Ci sarebbero tante cose da dire.
Ad esempio che Esteban e Claudia sono stati, per tutti, un'esperienza magnifica, con la loro classe, la loro esperienza e simpatia.
Oppure che il festival procede con grande successo e grandi numeri, anche oggi teatro pieno per uno spettacolo, me lo dico da solo ma lo credo fermamente, bellissimo, frutto di tante fortune e benedizioni, dei grandi interpreti, dell'esperienza che trasuda in ogni momento. Sono così felice.
Eppure nel mondo accade altro.
Accade che una donna muoia per il solo fatto di essere tornata nella sua patria a difendere uno stato laico e libero.
A chi l'ha uccisa spero capiti quello che è capitato a chi ha ucciso Falcone o Borsellino: che quella moto piena di tritolo sia solo un colpo alla testa degli incivili che l'hanno ordinata. Se il vostro Dio esiste, vi disprezza.
2 commenti:
CONOSCO I NOMI DEI MIEI ASSASSINI
In un articolo, commovente a leggerlo adesso, scritto subito dopo l'attentato subito il 18 ottobre scorso, Benazir indica precise responsabilità per lo stato di arretratezza democratica del suo paese: esponenti interni (i Taliban) ed esterni (al Qaeda) del fanatismo islamico, ma anche una dittatura che ha maltrattato il popolo pakistano, ma non ne ha depresso la voglia di fare politica.
Lei dice: "Alcuni esponenti del governo pachistano hanno criticato il mio ritorno in Pakistan, il mio progetto di far visita al mausoleo della tomba del fondatore del mio Paese, Mohammed Ali Jinnah. Mi sono trovata davanti a un dilemma: ero stata in esilio per otto anni, lunghi e dolorosi. Il Pakistan è un Paese nel quale la politica è qualcosa di molto radicato, che si pratica in massa, con un contatto faccia a faccia, persona a persona. Qui non siamo in California o a New York, dove i candidati fanno campagna elettorale pagando i media o spedendo messaggi e posta abilmente indirizzata.

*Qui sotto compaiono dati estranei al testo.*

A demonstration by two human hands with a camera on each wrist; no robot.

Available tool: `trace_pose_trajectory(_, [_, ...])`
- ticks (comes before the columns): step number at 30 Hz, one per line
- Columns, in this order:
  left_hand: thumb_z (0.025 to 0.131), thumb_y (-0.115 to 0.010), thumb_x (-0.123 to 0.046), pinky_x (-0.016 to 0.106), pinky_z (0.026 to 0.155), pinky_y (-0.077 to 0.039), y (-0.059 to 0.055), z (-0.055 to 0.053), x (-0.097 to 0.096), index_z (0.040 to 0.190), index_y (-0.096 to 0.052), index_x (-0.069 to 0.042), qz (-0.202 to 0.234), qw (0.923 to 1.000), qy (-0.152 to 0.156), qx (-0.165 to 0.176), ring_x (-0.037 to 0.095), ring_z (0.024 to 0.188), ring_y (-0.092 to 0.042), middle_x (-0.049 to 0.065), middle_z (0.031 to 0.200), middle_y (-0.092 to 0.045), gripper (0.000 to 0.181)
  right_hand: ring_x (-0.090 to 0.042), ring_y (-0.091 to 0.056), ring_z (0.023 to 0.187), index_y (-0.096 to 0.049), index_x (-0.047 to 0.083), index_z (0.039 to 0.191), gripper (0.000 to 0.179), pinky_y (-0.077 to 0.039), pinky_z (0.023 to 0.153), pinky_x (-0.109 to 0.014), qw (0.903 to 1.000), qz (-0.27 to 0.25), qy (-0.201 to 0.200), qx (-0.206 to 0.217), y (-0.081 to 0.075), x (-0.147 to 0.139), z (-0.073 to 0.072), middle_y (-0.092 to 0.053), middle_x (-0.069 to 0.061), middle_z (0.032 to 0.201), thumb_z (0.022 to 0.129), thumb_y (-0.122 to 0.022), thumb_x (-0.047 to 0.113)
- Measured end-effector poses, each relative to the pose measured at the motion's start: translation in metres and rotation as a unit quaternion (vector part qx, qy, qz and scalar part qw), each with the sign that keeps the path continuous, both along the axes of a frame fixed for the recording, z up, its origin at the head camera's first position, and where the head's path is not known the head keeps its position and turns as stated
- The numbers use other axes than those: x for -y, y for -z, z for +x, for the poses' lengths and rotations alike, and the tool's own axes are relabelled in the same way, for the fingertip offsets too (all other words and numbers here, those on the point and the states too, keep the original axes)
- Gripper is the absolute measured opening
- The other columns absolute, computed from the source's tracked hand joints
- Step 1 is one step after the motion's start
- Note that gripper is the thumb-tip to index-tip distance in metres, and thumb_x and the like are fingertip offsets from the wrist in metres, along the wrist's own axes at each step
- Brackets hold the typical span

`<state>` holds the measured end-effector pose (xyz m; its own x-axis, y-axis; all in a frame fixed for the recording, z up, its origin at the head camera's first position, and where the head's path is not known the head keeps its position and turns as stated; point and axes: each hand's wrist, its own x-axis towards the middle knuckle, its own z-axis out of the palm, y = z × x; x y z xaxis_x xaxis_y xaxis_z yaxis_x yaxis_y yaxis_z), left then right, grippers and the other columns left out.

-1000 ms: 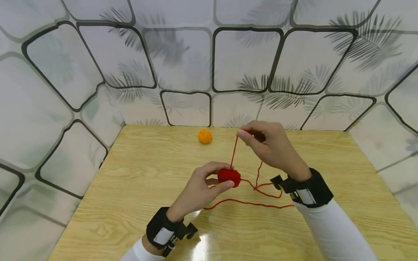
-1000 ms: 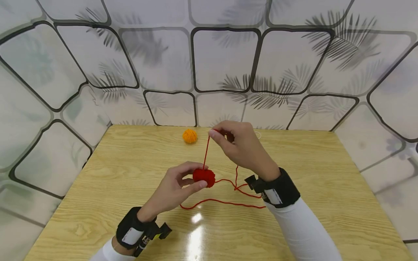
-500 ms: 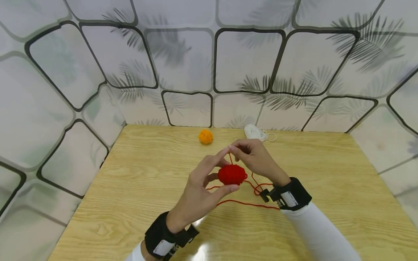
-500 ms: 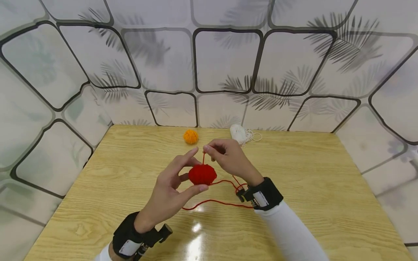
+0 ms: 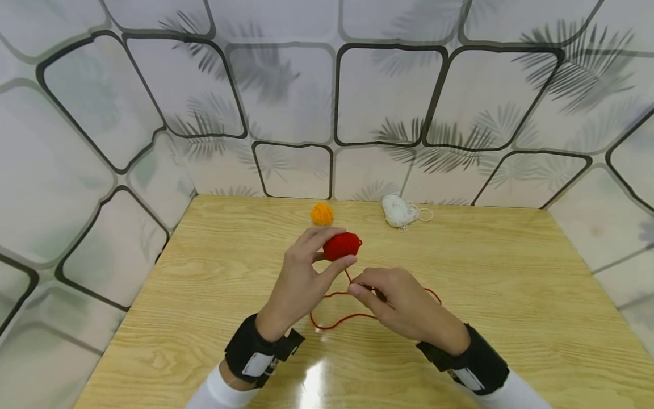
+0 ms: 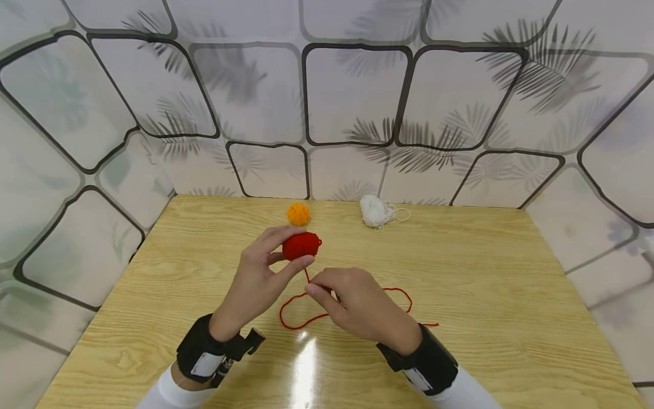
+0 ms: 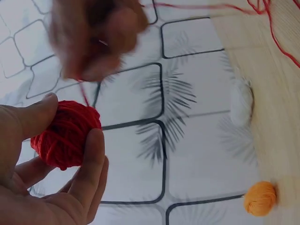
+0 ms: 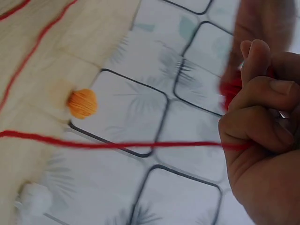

Qui quelle tecnologie non soltanto sono logisticamente impossibili, ma altresì incompatibili con la nostra cultura politica."
Bisogna prendere le dovute precauzioni per non dare occasione ai terroristi di colpire, ma bisogna anche fare politica tra i cittadini, propagandare le proprie idee, non sottrarsi al confronto. Come farlo senza esporsi a troppi rischi ? Sembra un problema insolubile.
Benazir avrebbe stravinto le elezioni dell'8 gennaio, questo lo sapevano tutti, a partire dal dittatore "amico dell'occidente" Musharraf. Si sono dette tante cose dei suoi precedenti anni di governo, che forse qualche volta, o diverse volte, aveva ceduto ai compromessi e tollerato la corruzione, ma lei era il leader migliore che il suo paese esprimeva. Io dico una donna di grande forza, di grande statura.
Il web abbonda di sue foto, tratte da comizi, manifestazioni ufficiali: sono tutti ritratti di una donna bella ed energica. Tutto il mondo deve rimpiangerla.
Alla inumanità non c'è mai fine: c'è un volto che vedo unito a quello radioso di Benazir, ed è il volto di un'altra donna, la Jole Tassitani, che ha subito la peggiore ingiustizia per un essere umano. Vedersi negata la morte ... perchè un'essere umano fatto (letteralmente) a pezzi da un suo simile biologico, non è morto, non so cosa sia ma quella non è una morte. Mi rifiuto persino di pensarla.
OL
DI CHE STIAMO PARLANDO !!!??
Sarebbe stata un'arma laser ad uccidere Benazir Bhutto. Lo riferisce The Nation citando un dirigente del Partito popolare pakistano (Ppp) della Bhutto, Babar Awan, secondo cui l'arma che ha ucciso l'ex primo ministro è simile a quella usata dalle forze americane in Iraq, ma non è in possesso dei talebani. Awan cita le affermazioni di uno dei medici che si occuparono della Bhutto subito dopo l'arrivo in ospedale, secondo il quale «le ferite non erano di proiettile». I medici hanno infatti trovato che la ex premier perdeva materia cerebrale e presentava una ferita «complessa» che non poteva essere stata causata da un proiettile. Di qui il sospetto che gli spari e l'esplosione siano stati solo una messinscena per coprire l'impiego di un'arma sofisticatissima che in Pakistan è in dotazione solo ai reparti speciali che si occupano della sicurezza del presidente Pervez Musharraf. Se questa ipotesi fosse confermata, sarebbe difficile per Musharraf sostenere la tesi dell'attentato compiuto dai talebani insieme ad «alleati di Al Qaeda».